__YOUR INSTRUCTIONS__. Give back the entire listing verbatim.

__DATA SHOWN__.
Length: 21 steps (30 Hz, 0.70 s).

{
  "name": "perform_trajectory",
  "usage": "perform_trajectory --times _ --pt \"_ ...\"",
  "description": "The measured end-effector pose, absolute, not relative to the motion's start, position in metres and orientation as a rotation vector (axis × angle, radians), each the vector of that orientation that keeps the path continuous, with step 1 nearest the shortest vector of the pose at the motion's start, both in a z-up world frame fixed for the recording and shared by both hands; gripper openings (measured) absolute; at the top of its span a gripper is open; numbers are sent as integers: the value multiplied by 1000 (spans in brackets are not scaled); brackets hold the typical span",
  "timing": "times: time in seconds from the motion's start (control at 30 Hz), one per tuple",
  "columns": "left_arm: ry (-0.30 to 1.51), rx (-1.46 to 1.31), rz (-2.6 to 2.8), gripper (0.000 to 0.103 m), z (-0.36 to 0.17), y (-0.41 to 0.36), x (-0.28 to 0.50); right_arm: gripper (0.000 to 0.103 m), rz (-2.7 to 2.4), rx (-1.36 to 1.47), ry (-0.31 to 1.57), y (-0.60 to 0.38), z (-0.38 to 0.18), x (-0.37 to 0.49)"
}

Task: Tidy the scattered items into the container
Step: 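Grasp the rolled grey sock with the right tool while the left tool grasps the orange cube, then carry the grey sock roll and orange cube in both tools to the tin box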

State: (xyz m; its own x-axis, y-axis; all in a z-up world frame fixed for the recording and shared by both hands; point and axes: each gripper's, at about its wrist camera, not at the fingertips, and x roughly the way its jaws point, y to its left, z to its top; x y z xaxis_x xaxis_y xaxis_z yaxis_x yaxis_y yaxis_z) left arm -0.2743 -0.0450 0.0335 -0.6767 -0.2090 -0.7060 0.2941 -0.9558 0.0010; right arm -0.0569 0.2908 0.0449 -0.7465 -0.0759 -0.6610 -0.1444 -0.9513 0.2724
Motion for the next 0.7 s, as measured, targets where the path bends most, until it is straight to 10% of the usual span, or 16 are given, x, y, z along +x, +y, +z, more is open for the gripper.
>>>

__SOLVED PROBLEM__.
Length: 21 steps (30 Hz, 0.70 s).

{
  "name": "perform_trajectory",
  "usage": "perform_trajectory --times _ --pt \"_ ...\"",
  "description": "The measured end-effector pose, absolute, not relative to the motion's start, position in metres and orientation as a rotation vector (axis × angle, radians), each the vector of that orientation that keeps the path continuous, with step 1 nearest the shortest vector of the pose at the motion's start, both in a z-up world frame fixed for the recording and shared by both hands; gripper openings (measured) absolute; at the top of its span a gripper is open; numbers are sent as integers: the value multiplied by 1000 (spans in brackets are not scaled); brackets hold the typical span",
  "timing": "times: time in seconds from the motion's start (control at 30 Hz), one per tuple",
  "columns": "left_arm: ry (-0.30 to 1.51), rx (-1.46 to 1.31), rz (-2.6 to 2.8), gripper (0.000 to 0.103 m), z (-0.36 to 0.17), y (-0.41 to 0.36), x (-0.28 to 0.50); right_arm: gripper (0.000 to 0.103 m), rz (-2.7 to 2.4), rx (-1.36 to 1.47), ry (-0.31 to 1.57), y (-0.60 to 0.38), z (-0.38 to 0.18), x (-0.37 to 0.49)"
}

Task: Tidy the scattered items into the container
Step: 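Grasp the rolled grey sock with the right tool while the left tool grasps the orange cube, then carry the grey sock roll and orange cube in both tools to the tin box
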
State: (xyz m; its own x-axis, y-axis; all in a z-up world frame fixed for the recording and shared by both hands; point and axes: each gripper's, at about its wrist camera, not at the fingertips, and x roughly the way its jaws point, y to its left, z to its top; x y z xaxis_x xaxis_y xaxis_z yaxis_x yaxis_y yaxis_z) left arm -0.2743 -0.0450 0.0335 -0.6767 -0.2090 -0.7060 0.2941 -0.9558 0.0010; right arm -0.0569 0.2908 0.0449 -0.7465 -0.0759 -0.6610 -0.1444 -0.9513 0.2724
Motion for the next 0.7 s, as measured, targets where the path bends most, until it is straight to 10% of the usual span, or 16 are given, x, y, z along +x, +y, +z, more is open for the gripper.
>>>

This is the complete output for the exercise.